Estados fragilizados por privatizações, déficits externos asfixiantes, obsolescência industrial, atrofia fiscal , dispersão de interesses e de energia política são ingredientes incompatíveis com um ciclo de investimentos à altura do novo mercado interno brasileiro.
A hegemonia capaz de acomodar esse conjunto requer um misto de força e consentimento ancorado em um projeto crível de futuro.
Isso não se faz sem sujeito histórico correspondente, dotado de organização mínima que institucionalize seus interesses.
A ninguém ocorre fazer de 14 milhões de famílias do Bolsa Família uma correia de transmissão de conveniências de governos.

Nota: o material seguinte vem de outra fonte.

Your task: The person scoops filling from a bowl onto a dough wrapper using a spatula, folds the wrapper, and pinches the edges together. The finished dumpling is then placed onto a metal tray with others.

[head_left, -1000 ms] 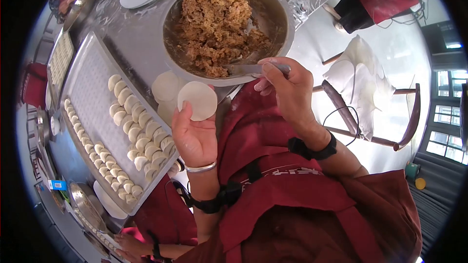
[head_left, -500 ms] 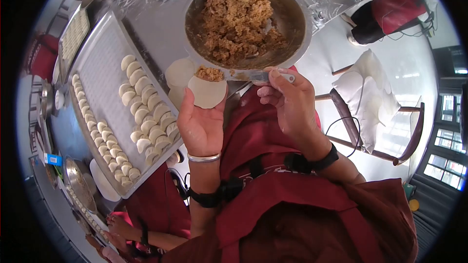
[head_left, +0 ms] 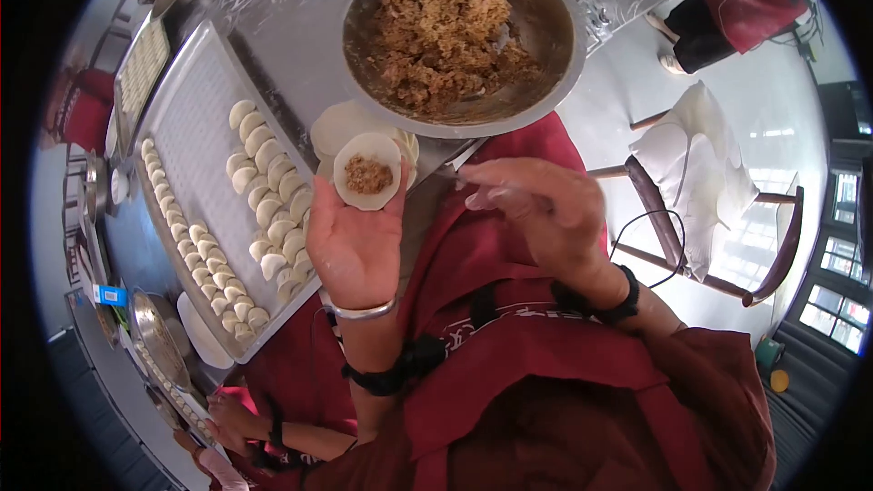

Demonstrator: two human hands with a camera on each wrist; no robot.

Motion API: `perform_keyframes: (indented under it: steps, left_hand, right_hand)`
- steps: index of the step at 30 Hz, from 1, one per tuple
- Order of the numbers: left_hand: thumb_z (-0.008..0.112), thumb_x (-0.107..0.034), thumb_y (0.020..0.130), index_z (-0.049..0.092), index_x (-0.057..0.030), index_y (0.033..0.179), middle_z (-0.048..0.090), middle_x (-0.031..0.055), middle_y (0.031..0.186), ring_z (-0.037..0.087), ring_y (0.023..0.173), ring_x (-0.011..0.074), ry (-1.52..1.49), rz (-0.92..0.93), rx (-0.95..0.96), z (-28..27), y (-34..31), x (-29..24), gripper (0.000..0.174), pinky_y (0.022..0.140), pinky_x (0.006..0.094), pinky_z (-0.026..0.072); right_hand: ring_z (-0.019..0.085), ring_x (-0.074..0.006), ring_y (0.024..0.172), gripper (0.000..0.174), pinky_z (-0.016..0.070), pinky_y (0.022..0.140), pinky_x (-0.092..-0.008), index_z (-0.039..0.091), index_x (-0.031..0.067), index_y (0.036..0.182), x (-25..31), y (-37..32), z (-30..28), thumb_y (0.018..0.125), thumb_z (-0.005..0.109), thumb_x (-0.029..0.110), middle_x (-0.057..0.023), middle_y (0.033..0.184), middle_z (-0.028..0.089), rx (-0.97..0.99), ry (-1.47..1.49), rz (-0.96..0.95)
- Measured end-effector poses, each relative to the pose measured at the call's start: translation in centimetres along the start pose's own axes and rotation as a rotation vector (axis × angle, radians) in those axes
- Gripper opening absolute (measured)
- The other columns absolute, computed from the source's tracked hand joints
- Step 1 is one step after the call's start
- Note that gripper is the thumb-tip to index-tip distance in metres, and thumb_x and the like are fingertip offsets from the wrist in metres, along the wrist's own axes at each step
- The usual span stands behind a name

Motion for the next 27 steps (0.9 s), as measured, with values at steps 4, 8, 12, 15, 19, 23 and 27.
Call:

Sejam eles quais forem.
A construção do Estado social brasileiro, porém, não avançará muito mais se menosprezar os interesses catalisados pelas políticas populares dos últimos dez anos.
Dificilmente os comitês gestores do Fome Zero serão ressuscitados.
Mas a meta original de dar voz e espaço na condução do programa aos seus principais interessados pode e deve ser recuperada.
Uma Conferência Nacional das mulheres que fazem do Brasil a referência mundial na luta contra a fome e a miséria, por certo adicionaria avanços não apenas ao programa.
Mas também à hegemonia social de que o Brasil necessita para distanciar cada vez mais a sua agenda de desenvolvimento da lógica regressiva dos ‘gastadores de gente’, de que falava o desassombro do saudoso Darcy Ribeiro.